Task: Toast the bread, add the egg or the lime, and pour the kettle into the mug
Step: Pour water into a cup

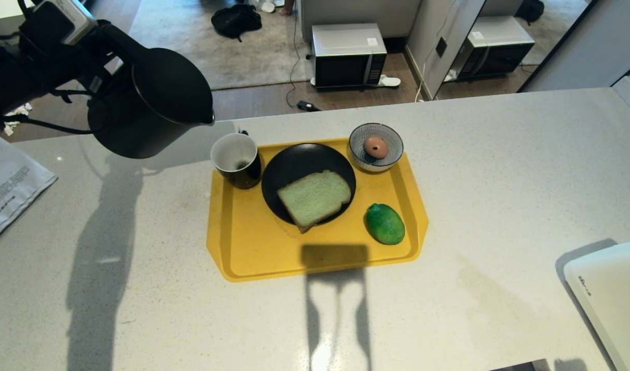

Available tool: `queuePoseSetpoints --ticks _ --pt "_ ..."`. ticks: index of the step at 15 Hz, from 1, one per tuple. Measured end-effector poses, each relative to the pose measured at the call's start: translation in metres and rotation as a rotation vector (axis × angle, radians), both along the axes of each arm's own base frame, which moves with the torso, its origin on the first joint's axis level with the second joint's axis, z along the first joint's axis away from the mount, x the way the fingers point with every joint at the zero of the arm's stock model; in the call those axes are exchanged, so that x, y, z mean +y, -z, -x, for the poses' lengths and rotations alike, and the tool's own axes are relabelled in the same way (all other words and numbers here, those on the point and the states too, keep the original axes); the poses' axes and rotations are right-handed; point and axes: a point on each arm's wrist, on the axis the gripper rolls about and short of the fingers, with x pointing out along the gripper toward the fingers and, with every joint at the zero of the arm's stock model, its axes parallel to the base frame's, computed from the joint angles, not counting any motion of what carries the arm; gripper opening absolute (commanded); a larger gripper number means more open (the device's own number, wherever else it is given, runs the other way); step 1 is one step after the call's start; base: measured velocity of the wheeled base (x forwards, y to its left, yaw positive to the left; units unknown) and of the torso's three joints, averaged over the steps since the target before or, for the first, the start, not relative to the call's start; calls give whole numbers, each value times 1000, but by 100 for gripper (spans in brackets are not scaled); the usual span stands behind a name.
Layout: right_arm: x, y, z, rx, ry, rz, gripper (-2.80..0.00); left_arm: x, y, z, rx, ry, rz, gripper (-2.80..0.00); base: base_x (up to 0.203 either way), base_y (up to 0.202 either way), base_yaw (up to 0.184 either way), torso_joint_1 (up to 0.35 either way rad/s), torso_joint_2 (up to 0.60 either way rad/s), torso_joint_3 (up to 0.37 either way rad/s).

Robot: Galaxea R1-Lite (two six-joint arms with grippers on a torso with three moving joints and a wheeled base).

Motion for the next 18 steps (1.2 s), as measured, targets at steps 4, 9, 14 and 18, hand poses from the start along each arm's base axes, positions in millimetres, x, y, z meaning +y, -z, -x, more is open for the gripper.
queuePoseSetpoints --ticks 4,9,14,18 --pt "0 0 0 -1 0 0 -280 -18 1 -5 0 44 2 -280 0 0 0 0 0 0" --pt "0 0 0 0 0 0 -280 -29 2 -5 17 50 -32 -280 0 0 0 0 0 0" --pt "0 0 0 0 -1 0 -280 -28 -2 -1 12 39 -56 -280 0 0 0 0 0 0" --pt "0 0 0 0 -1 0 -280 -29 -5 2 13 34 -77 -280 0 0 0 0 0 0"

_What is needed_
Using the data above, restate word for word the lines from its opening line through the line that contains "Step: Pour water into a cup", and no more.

_Exercise output_
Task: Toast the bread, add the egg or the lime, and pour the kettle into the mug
Step: Pour water into a cup

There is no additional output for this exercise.